Agency: Dept. of Energy

Lawrence Livermore National Laboratory (LLNL)

A patient-friendly method of treating unhealthy blood vessels, invented at Lawrence Livermore National Laboratory (LLNL), has now been used in more than 1,500 people. 

Healthy blood flow is essential for the human body. Without it, diseased blood vessels can create a number of health problems. The IMPEDE® Embolization Plug, developed by LLNL and Texas A&M University, is inserted inside an unhealthy blood vessel to redirect blood flow to healthy vessels—a surgical process called embolization. 

Embolization is necessary when a blood vessel is unhealthy, or if the blood is being carried toward a growth or abnormality. Surgeons insert a plug to block the blood from flowing to diseased areas and keep it flowing through healthy vessels. 

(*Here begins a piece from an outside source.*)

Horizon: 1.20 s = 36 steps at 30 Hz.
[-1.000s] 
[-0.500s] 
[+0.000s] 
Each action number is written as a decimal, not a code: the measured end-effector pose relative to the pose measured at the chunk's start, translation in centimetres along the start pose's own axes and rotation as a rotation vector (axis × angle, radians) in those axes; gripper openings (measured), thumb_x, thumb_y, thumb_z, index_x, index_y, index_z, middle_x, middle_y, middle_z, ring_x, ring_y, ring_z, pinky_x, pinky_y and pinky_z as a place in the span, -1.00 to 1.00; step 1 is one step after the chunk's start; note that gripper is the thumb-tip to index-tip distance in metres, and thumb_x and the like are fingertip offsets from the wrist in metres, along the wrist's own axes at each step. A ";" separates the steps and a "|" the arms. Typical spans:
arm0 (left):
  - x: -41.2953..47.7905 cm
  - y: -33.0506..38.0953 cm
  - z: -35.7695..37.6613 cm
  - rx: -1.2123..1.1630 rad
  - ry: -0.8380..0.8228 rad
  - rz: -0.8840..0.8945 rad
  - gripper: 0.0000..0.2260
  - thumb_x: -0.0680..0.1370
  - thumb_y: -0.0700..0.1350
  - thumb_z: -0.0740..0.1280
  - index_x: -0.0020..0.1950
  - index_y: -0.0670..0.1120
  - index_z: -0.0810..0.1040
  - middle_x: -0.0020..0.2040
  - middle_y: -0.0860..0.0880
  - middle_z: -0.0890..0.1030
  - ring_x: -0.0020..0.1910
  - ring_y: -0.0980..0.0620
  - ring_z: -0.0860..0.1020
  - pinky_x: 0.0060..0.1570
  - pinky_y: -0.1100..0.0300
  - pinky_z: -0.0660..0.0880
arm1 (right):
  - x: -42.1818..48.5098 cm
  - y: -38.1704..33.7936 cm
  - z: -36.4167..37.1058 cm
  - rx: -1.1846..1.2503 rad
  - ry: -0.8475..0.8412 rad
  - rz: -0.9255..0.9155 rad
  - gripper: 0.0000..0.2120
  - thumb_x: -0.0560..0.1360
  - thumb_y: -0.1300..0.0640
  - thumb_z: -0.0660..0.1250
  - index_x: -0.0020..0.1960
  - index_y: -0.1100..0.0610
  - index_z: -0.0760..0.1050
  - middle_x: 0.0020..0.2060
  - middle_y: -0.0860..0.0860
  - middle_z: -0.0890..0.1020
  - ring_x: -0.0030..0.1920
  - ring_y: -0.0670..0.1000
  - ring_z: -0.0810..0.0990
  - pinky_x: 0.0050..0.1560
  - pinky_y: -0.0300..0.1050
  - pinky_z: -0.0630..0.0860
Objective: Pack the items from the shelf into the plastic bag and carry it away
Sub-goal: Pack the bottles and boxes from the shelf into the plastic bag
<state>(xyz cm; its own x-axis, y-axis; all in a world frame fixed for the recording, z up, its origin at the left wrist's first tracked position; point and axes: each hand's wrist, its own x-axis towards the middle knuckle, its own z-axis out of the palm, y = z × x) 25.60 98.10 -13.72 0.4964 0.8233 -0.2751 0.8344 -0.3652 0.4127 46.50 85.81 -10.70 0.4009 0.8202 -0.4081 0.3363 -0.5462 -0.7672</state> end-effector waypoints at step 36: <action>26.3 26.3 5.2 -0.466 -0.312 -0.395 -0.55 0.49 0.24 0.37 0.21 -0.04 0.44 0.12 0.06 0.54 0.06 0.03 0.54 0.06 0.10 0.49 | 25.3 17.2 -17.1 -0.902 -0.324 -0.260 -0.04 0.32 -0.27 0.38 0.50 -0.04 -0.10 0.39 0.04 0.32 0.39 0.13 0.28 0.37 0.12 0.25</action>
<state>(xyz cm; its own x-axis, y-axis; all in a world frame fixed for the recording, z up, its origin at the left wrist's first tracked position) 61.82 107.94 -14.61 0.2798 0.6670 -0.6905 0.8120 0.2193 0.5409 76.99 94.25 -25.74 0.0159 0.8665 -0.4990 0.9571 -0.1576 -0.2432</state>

Common embolization methods involve inserting a small device made of metal, which does not easily take on the shape of the target blood vessel. These devices can be uncomfortable for the patient and can potentially tear the blood vessel.  

The IMPEDE device is made of memory foam material that is flexible and forms easily to the shape of a vessel when it is inserted, making the procedure more comfortable for the patient. Because the plug fits well within the blood vessel and the material is absorbed by the body over time, tears are much less likely than with the metal alternatives. The design of the IMPEDE plug also improves healing after the surgery.

LLNL’s 25 years of research on the material led to the formation in 2009 of a California-based company called Shape Memory Medical, which made the technology available to the public. The FDA approved the device for use in the US in 2018.  

The IMPEDE plug has been used in the US, Europe and Japan. In August 2022, Shape Memory Medical announced that 1,500 patients had been treated with the plug. The 1,500th patient was treated at the NYU Grossman School of Medicine with a procedure that was the first to use shape memory foam in the internal iliac artery, the main delivery route for blood flow to the lower extremities.

The company is now considering corporate licensing partnerships that might generate new applications involving aortic therapies and biopsies, among others.